Neoadjuvant Immunotherapy Produces Promising Antitumor Response in Locally Advanced dMMR/MSI-H CRC


Patients with mismatch repair deficient and/or microsatellite instability–high locally advanced colorectal cancer appear to derive promising benefit from treatment with neoadjuvant immune checkpoint inhibitors.
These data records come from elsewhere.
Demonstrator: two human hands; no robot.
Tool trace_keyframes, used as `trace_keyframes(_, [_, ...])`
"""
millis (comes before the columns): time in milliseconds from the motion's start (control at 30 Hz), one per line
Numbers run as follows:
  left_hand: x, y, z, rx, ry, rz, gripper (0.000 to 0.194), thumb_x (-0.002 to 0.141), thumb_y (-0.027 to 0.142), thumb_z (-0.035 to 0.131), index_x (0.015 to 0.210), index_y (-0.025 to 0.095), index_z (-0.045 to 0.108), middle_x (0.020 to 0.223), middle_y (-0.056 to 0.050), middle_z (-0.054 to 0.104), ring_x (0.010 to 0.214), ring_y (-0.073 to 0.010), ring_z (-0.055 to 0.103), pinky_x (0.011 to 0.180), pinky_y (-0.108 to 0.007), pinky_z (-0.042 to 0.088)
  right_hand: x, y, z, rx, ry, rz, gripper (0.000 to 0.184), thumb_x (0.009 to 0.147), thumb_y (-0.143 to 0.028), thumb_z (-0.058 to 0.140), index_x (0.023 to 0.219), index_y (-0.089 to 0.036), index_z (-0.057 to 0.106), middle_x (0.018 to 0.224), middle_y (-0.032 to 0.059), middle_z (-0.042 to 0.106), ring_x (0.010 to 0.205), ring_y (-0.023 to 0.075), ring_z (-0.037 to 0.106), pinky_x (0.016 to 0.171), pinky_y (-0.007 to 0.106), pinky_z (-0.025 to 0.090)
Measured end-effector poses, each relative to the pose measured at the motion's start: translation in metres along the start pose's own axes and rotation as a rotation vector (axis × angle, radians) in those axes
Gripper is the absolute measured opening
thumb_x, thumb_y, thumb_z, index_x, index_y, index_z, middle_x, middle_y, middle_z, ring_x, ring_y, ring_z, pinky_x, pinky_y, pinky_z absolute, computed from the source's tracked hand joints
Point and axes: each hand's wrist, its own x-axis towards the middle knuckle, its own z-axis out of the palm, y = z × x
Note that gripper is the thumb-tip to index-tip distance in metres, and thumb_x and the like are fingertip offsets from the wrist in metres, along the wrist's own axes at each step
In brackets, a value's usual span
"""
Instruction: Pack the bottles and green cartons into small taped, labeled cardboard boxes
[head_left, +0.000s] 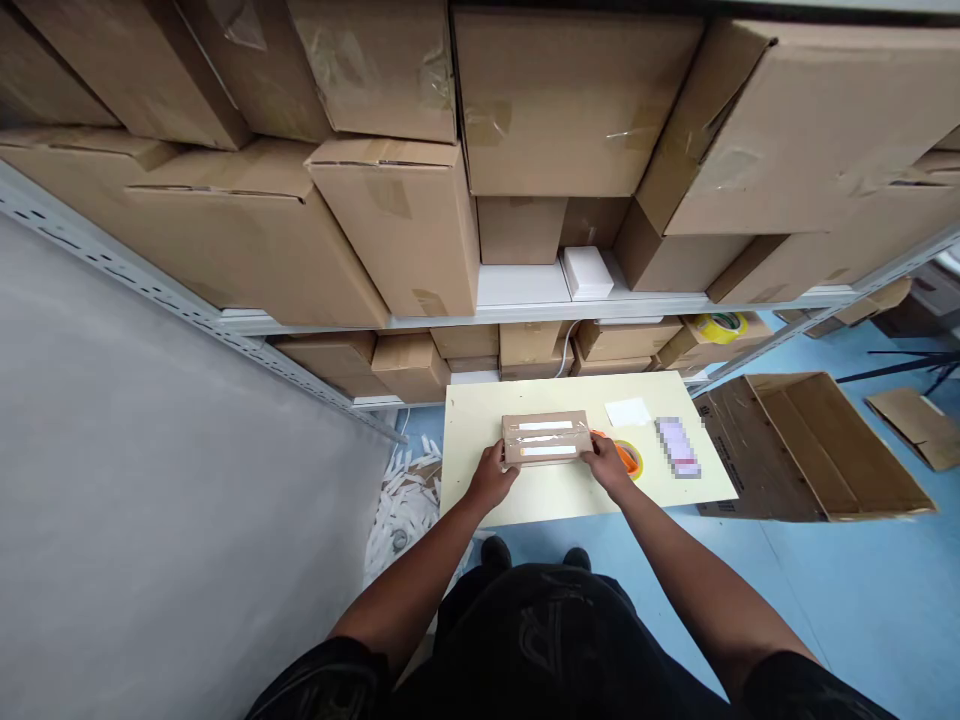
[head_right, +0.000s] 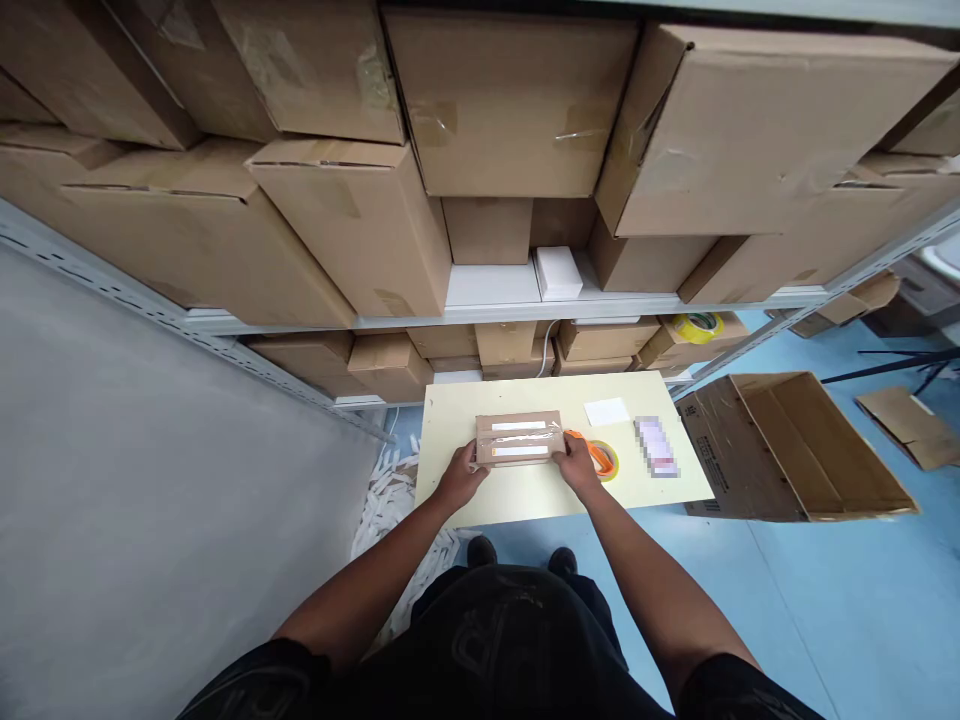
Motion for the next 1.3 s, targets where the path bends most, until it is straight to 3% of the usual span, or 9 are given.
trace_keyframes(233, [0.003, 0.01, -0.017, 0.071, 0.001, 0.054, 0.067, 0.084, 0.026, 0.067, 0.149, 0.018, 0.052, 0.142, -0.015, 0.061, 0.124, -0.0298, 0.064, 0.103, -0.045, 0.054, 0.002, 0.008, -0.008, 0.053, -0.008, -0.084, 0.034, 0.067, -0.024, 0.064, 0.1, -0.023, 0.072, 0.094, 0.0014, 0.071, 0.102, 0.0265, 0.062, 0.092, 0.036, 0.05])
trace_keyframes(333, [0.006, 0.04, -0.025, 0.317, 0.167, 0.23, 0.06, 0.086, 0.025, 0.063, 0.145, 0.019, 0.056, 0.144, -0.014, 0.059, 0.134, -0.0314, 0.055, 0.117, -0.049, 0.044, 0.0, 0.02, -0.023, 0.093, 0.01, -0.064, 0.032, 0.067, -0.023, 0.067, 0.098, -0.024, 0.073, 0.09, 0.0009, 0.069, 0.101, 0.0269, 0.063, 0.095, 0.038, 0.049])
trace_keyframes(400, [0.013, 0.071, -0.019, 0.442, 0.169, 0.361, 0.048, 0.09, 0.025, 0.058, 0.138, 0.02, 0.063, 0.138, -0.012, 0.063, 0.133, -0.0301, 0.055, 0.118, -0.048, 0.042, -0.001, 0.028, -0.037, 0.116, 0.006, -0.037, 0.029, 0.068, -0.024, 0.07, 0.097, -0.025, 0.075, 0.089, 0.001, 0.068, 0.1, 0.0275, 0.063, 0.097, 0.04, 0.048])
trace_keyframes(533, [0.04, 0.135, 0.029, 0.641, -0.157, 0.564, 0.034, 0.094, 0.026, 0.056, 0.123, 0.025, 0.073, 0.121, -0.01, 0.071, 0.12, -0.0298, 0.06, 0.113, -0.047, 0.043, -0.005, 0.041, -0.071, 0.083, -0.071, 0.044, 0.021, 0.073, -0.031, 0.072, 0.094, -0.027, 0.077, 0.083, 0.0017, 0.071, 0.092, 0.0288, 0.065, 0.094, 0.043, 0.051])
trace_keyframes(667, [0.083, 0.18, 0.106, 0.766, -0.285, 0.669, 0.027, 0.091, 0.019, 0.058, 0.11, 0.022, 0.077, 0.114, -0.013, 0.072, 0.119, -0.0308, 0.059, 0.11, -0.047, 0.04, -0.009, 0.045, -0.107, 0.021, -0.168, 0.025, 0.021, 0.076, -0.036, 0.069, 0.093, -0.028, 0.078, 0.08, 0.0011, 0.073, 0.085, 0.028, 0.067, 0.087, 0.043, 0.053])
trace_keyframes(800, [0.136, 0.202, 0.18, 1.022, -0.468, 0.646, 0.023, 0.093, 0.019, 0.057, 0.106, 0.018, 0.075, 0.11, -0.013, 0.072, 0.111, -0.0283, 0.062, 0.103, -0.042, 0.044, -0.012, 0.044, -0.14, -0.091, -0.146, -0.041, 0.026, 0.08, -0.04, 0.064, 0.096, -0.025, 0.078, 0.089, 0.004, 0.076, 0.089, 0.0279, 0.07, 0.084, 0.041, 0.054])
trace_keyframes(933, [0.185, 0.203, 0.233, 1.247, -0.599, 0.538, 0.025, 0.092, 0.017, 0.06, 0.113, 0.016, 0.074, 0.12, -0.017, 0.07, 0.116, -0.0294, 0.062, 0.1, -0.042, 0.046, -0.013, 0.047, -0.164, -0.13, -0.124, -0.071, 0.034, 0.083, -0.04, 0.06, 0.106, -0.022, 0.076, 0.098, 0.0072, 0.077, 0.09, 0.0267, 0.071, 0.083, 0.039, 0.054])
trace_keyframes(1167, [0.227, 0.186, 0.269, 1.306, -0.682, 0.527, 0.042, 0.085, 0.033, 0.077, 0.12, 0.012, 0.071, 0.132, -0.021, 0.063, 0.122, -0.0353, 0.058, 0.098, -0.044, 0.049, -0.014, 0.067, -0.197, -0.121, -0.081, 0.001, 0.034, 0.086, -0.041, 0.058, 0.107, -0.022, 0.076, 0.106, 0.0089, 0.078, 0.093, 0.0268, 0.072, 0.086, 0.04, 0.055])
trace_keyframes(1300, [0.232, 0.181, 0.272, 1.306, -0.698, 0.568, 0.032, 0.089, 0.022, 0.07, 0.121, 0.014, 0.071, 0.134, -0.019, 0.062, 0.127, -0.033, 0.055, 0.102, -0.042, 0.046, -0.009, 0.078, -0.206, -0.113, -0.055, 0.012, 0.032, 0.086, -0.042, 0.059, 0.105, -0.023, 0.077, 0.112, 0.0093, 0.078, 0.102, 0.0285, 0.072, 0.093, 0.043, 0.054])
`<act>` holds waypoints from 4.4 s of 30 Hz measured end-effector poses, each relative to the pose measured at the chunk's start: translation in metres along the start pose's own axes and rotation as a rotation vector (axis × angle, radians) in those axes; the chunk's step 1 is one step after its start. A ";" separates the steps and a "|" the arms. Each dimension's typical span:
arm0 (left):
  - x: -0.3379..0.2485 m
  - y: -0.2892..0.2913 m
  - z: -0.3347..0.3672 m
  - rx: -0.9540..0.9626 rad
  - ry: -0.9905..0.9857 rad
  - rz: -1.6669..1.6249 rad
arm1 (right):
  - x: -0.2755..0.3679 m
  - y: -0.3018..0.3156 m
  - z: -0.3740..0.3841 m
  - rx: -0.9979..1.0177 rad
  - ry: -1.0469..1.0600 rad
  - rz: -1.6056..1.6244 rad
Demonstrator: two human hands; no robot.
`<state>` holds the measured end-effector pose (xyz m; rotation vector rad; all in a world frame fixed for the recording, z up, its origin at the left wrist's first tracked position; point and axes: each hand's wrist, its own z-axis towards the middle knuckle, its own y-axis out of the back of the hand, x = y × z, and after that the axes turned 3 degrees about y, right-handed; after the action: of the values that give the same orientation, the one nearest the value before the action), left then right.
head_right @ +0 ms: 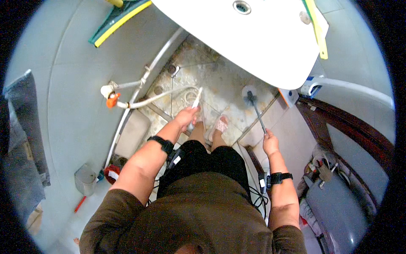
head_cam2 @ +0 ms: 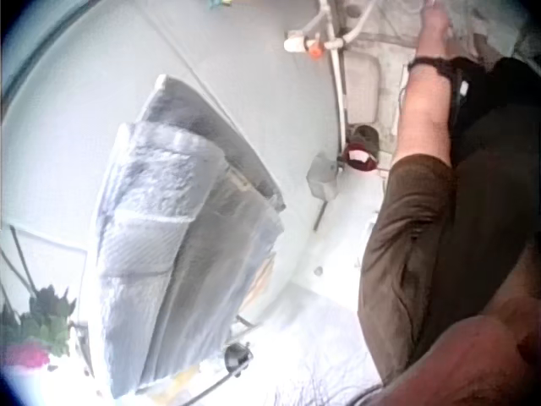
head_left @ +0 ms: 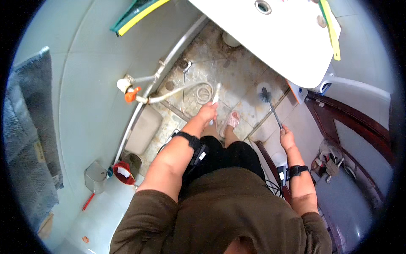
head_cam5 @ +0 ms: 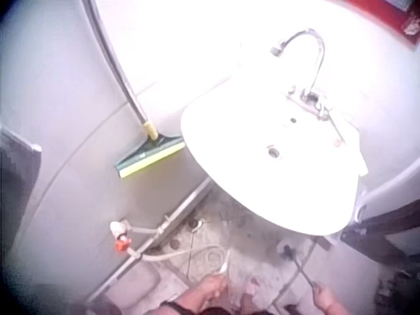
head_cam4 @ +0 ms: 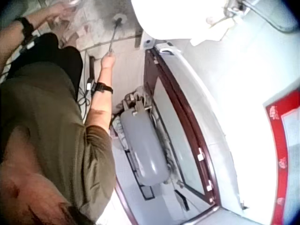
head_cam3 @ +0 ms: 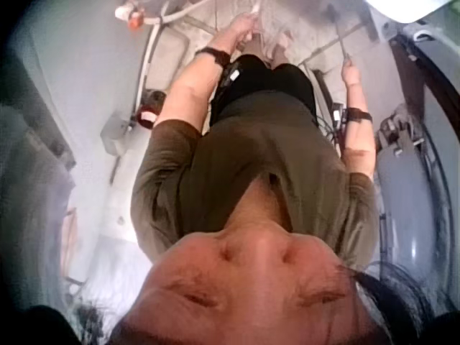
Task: The person sprays cleaning liquid onto a squat toilet and the surrounding floor, scrubs the toilet bowl and floor tiles with a brush, and rinses the area with water from a hose before washing their hands at a sink.
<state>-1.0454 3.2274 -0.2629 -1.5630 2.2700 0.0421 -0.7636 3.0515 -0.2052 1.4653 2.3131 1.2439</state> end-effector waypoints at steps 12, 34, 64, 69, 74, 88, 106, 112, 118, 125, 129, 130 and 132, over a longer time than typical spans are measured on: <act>-0.035 -0.077 0.021 0.030 -0.301 0.790 | -0.045 0.008 -0.008 -0.005 -0.137 0.051; -0.029 -0.155 0.037 0.084 -0.480 0.754 | -0.087 -0.006 -0.009 0.107 -0.294 0.114; -0.048 -0.250 -0.013 0.154 -0.314 0.609 | -0.117 -0.028 -0.024 0.120 -0.225 0.316; -0.043 -0.248 -0.008 0.133 -0.339 0.573 | -0.122 -0.034 -0.026 0.122 -0.208 0.265; -0.054 -0.251 -0.011 0.126 -0.447 0.545 | -0.143 -0.042 -0.028 0.108 -0.143 0.278; -0.079 -0.258 0.028 0.149 -0.598 0.562 | -0.094 -0.045 -0.047 0.038 -0.243 0.228; -0.100 -0.245 0.062 0.204 -0.239 0.411 | -0.134 -0.068 -0.075 0.082 -0.670 0.671; -0.045 -0.228 0.058 0.216 -0.157 0.594 | -0.141 -0.073 -0.072 0.099 -0.694 0.709; -0.041 -0.274 0.073 0.293 -0.166 0.586 | -0.148 -0.089 -0.072 0.082 -0.685 0.769; -0.064 -0.332 0.087 0.316 -0.194 0.625 | -0.155 -0.096 -0.078 0.037 -0.724 0.827; -0.067 -0.341 0.097 0.296 -0.219 0.638 | -0.160 -0.111 -0.085 -0.079 -0.743 0.829; -0.067 -0.341 0.098 0.295 -0.214 0.643 | -0.162 -0.114 -0.086 -0.091 -0.742 0.843; -0.068 -0.343 0.100 0.289 -0.190 0.609 | -0.164 -0.115 -0.087 -0.101 -0.745 0.860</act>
<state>-0.6848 3.1814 -0.2682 -0.6626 2.3793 0.0227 -0.8023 2.8489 -0.2777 2.4377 1.1416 0.6767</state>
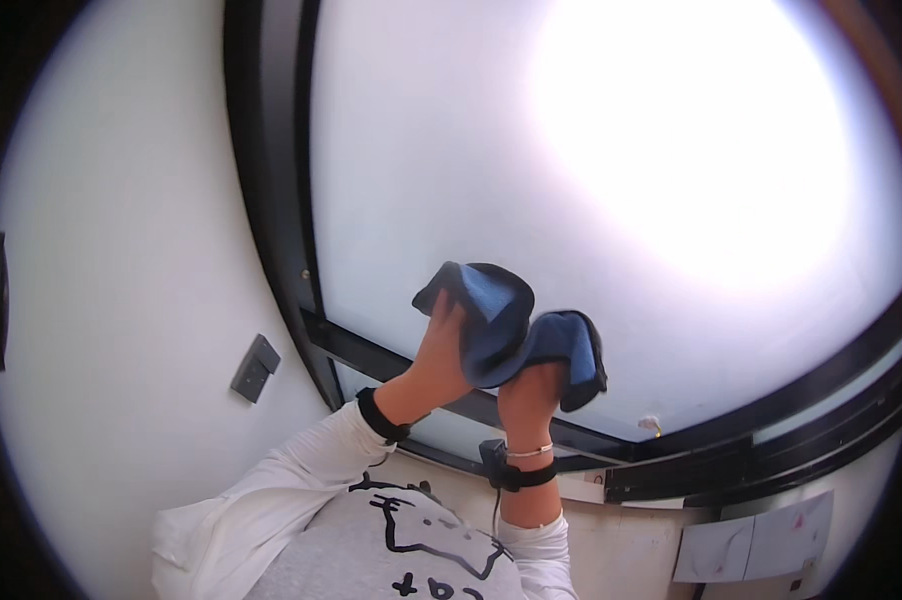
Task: The person wipes the top and sides of a refrigerator with a cloth, then wipes the glass surface and frame of a bathroom door, and finally wipes the surface of a sink.
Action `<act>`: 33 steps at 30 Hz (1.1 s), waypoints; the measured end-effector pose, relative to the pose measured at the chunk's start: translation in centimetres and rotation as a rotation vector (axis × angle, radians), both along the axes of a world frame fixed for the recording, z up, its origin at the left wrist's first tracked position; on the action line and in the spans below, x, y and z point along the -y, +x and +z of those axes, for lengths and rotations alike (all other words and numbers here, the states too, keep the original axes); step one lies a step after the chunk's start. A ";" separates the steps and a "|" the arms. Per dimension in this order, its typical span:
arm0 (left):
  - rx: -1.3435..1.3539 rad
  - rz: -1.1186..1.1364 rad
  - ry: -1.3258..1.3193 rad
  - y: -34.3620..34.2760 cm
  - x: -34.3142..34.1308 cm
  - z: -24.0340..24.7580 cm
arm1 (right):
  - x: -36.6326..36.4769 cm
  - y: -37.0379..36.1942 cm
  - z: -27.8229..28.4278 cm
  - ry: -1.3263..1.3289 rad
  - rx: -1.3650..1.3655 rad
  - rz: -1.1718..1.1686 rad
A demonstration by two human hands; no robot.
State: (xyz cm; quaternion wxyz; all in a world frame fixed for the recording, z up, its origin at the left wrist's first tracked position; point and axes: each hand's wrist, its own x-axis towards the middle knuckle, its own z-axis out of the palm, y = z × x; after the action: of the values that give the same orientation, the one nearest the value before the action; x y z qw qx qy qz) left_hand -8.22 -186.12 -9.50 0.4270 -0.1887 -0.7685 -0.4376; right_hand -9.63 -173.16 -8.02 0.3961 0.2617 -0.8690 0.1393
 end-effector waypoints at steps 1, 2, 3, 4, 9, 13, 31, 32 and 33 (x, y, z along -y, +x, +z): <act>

The use of neoadjuvant immune checkpoint inhibitors yielded promising pathological responses in patients with mismatch repair deficient (dMMR) and/or microsatellite instability–high (MSI-H) locally advanced colorectal cancer (CRC), according to findings from a study published in the British Journal of Surgery.

Eight patients of nine experienced a pathological complete response (CR) following treatment with immunotherapy, and the remaining patient had a near-complete response, with less than 1% of viable residual tumor remaining. The patient did not have a pathologic CR was 1 of 4 who received neoadjuvant chemotherapy prior to treatment with immune checkpoing inhibitor. Investigators evaluated a mean of 40.9 lymph nodes for each patient; they reported that just 1 patient had a single positive lymph node. Median follow-up was 11 months (range, 7-31 months). All patients were alive and free of recurrence at follow up.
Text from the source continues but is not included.